僕のルールのうちの一つ
“いただきます”と“ごちそうさま”をできる限り言うようにする
食事は現在だと毎日摂るもので、そんな中で生活していると命がなんなのかわからなくなってくる。目の前にある料理は牛、豚、鶏、鮭などと言ったものが沢山使われている。
気づいたんだ。僕は目の前のステーキと野原を歩く牛の姿が結びつかなかった。目の前の生姜焼きと泥遊びをする豚の姿が結びつかなかった。唐揚げを見ても、焼き鮭を見ても生きている彼らと“それ”が結びつかなかった。
僕は僕が生きている中で誰かを殺していることに気づいていなかった。いや、頭ではわかっていた。僕は無関心だった。気にしようとも思わなかった。
そんなある日、生きている彼らを見ようと動物園に行った。動物園と言っても小さな小さな動物園。でも、そこには確かに彼らがいた。僕の知らない彼らがいた。
彼らも僕らと同じように生きていた。周りの仲間と遊んで楽しそうだった。ちょっとした好奇心でワッて声を上げたら驚いていた。両親が構ってくれなくて悲しそうだった。
でも、ひとつだけ違った。決定的に違った。僕はそれをワニで見た。飼育員が餌をあげていた。
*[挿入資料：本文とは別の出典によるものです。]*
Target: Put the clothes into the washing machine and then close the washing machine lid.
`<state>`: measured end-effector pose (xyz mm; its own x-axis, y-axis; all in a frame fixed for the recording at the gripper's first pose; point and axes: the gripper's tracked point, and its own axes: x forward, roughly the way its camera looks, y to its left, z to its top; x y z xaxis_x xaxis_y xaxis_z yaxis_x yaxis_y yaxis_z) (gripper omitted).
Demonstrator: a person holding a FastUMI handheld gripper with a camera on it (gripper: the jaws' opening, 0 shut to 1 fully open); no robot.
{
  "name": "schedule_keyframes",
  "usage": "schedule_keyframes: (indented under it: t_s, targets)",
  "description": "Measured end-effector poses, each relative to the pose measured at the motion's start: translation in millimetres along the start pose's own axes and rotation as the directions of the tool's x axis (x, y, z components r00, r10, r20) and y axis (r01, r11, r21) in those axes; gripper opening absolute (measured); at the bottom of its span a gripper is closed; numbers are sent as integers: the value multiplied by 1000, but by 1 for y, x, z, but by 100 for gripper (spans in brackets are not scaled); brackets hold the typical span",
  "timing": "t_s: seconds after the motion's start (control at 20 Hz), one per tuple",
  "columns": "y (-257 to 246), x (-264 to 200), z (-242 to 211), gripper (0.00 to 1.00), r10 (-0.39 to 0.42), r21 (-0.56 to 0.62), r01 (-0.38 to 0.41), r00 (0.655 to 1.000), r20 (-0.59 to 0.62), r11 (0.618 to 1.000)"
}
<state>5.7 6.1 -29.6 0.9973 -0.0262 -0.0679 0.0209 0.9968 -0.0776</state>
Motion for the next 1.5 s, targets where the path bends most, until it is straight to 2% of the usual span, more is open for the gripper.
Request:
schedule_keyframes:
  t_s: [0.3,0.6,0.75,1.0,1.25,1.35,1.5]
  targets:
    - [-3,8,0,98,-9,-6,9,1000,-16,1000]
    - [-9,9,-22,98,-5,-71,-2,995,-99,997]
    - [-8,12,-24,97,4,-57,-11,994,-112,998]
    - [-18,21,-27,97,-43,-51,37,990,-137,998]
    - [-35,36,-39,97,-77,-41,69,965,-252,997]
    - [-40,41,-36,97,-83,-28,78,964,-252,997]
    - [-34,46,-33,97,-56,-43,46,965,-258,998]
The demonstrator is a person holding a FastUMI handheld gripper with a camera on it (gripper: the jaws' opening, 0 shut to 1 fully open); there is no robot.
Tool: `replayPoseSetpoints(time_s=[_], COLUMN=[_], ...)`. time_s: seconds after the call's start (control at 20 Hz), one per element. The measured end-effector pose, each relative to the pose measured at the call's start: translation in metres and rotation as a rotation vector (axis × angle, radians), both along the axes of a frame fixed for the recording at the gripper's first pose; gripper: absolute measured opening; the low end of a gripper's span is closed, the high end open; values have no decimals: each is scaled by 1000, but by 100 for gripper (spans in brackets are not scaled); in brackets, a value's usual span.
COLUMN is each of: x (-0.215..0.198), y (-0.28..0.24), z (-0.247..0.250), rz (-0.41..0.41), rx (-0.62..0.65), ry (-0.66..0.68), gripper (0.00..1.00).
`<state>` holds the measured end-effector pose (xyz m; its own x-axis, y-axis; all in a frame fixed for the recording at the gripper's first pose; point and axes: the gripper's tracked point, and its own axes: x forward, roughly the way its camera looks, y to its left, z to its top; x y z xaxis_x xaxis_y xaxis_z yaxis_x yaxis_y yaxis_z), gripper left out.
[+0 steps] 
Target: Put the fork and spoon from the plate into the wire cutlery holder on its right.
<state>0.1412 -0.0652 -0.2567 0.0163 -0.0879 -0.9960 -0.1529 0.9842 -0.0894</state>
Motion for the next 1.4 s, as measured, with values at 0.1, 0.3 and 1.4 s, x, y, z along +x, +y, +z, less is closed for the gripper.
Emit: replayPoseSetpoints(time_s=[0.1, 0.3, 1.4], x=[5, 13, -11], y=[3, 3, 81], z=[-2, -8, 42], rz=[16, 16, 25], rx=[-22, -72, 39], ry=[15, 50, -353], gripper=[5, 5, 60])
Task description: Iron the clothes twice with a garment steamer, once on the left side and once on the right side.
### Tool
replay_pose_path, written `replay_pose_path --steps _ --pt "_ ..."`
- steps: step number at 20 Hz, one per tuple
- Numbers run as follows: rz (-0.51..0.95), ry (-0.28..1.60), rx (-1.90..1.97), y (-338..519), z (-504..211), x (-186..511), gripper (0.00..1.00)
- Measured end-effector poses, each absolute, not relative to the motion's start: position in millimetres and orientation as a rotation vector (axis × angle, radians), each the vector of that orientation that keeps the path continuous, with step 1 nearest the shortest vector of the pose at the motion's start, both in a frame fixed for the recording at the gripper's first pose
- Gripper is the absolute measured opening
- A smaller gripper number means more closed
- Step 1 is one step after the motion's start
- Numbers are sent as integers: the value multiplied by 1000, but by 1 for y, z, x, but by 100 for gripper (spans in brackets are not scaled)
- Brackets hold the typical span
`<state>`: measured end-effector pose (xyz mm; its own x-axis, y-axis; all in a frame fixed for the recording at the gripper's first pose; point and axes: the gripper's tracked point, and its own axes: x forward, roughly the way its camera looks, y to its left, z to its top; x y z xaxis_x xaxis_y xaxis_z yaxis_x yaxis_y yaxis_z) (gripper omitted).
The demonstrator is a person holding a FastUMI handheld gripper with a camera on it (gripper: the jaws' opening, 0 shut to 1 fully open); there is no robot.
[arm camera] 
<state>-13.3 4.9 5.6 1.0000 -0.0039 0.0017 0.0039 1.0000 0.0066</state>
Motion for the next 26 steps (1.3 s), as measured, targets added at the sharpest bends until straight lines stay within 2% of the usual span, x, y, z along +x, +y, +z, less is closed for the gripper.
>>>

切られた肉。もう生きていない肉。飼育員が毎日餌をあげるのだから放って置いてもいいはずなのに、ワニはすぐに飛びついた。誰かに奪われることを恐れるように貪りついた。
僕はワニのようになりたいと思った。料理と彼らが結びつかなくとも、結びつけたいと思った。だから、少なくとも“いただきます”と“ごちそうさま”を言おうと決めた。その時だけは、ちゃんと生きていた命と向き合おうと決めた。